I like to feel pretty. Show me the woman that doesn't like to be admired and loved, and I'll show you a liar. As a single mother, on the other hand, there are days when I look in the mirror and feel like crawling back into bed. It's hard parenting on my own, and I don't always have time to do things for myself. I miss having someone to kiss me and tell me I look good even when I know I don't. Over the past year or so I've come to realize something. I can give myself that little boost of self esteem! Who are you waiting for? Love yourself!
-Indulge in a new pair of jeans just because they make you feel pretty.
-Paint your nails because you like the color.
-Slather your skin in lotion just to see how soft you can be.
-Buy sexy underwear even though no one will see them besides you.
-Eat your favorite food and to hell with the calories! (Just this once)
-Read a trashy romance novel every once in awhile.
-Rediscover who you are and what you like.
Make your body a comfortable place to be, and I can guarantee that it will show through your level of self esteem and your confidence. People will notice something different, and more importantly you'll feel different. I'm comfortable with being single because I love myself. I'm not going to wait until I'm in a relationship to step up my game. My door is open, the lights are on, and there are most likely cookies in the oven. I am a warm, loving person, and I just happen to have room for one more.
I think that sometimes we get lost in another person. My last relationship lasted two years and some change, and when I found myself single, I was a little lost. Then, bit by bit, things started to come back to me. I liked to spend my free time reading, instead of going out with him. If I dressed up, it was because I was having a girly day and not because it was expected. I could wear my favorite heels again. Freedom crept back into my life, and I reveled in it. Being in a relationship is a wonderful thing, but it's okay to be single for awhile too.

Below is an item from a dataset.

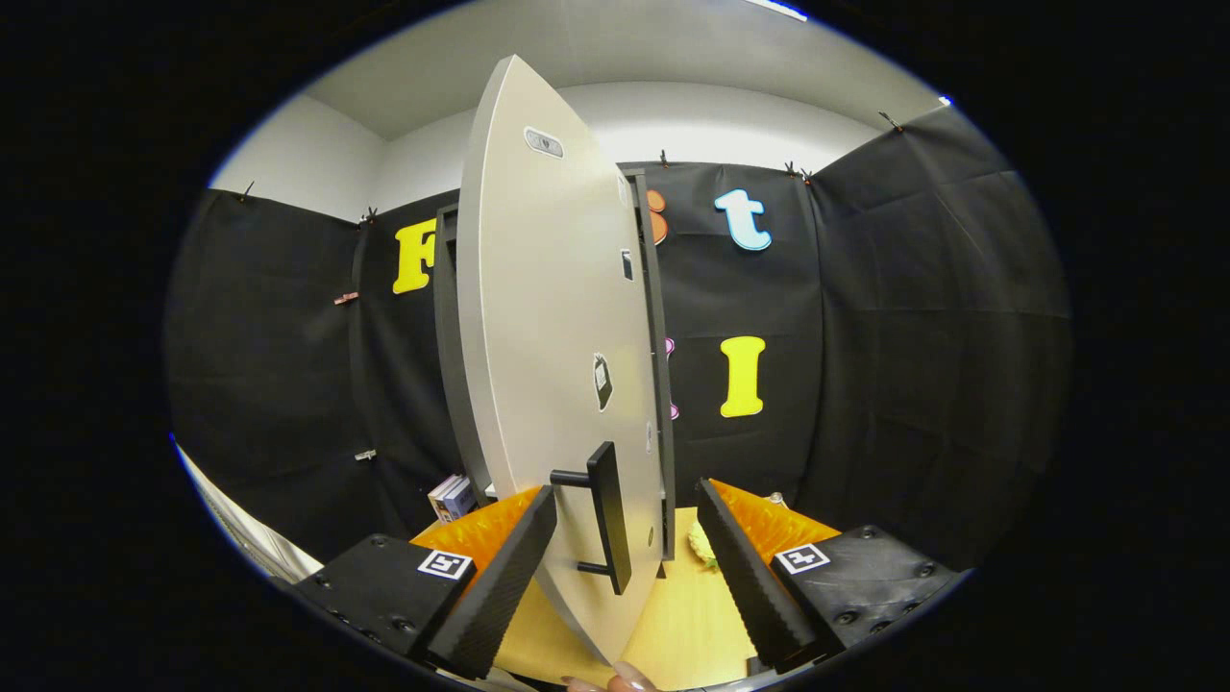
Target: Open the shoe cabinet door, grab the shoes and put them into the shoe cabinet, then close the shoe cabinet door.
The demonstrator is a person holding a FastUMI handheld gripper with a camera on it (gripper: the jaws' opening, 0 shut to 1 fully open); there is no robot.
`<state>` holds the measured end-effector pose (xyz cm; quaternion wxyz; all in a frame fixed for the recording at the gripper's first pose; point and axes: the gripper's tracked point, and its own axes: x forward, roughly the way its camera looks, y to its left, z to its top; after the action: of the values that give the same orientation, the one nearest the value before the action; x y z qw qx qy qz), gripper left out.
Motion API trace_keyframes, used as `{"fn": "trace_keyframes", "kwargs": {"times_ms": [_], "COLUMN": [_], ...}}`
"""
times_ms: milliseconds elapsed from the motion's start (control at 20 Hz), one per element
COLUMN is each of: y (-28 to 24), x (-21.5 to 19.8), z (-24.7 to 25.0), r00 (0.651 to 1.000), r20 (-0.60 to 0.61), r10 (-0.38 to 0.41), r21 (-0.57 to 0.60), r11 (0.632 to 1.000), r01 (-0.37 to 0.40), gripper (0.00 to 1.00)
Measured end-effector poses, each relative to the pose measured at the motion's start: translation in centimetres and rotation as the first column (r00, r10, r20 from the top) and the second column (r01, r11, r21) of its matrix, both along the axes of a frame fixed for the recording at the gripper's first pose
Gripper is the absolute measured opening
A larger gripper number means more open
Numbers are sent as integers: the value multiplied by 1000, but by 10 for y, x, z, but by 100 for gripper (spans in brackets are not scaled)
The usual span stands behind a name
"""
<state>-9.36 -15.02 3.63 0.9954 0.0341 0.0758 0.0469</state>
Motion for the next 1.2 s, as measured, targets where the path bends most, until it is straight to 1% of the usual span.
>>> {"fn": "trace_keyframes", "kwargs": {"times_ms": [400, 650, 1000, 1200], "y": [84, 127, 164, 166], "x": [22, 38, 49, 47], "z": [-9, -20, -23, -26], "r00": [1000, 1000, 999, 998], "r20": [29, 22, 30, 25], "r10": [-9, -2, 23, 58], "r21": [7, -2, -7, -21], "r11": [1000, 1000, 1000, 998], "r01": [9, 2, -23, -58], "gripper": [99, 99, 99, 99]}}
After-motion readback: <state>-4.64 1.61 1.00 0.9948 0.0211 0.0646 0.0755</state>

I would be missing something if I didn't also touch on the matter of sexual self love. In a relationship, it can be easy to get accustomed to your partner's particular habits, and that's very gratifying. But once single, many women I've spoken with on the matter expressed that they had almost forgotten how to give themselves a good orgasm. Taking that into consideration, once I really thought about it I realized I had forgotten it too. Explore your body and reacquaint yourself with different erogenous zones. You may be surprised that things have changed. As an example, a couple years back I loved having my breasts played with, but oral sex was nothing special; and now, it takes clawed nipple clamps to get much of a reaction at all, whereas my clit has turned into a magic button that makes me see stars. It also helps put you back in touch with the sensual side of yourself, to know what you like. You can own your body fully, bringing together the mundane aspects of life with the sexual side, forming a happy, carefree woman. Sure there will be bumps along the "single" road, from the friends who all seem to be dating, to the nights where you're just plain lonely, but in the end it's good to be alone every once in awhile, so you appreciate yourself fully.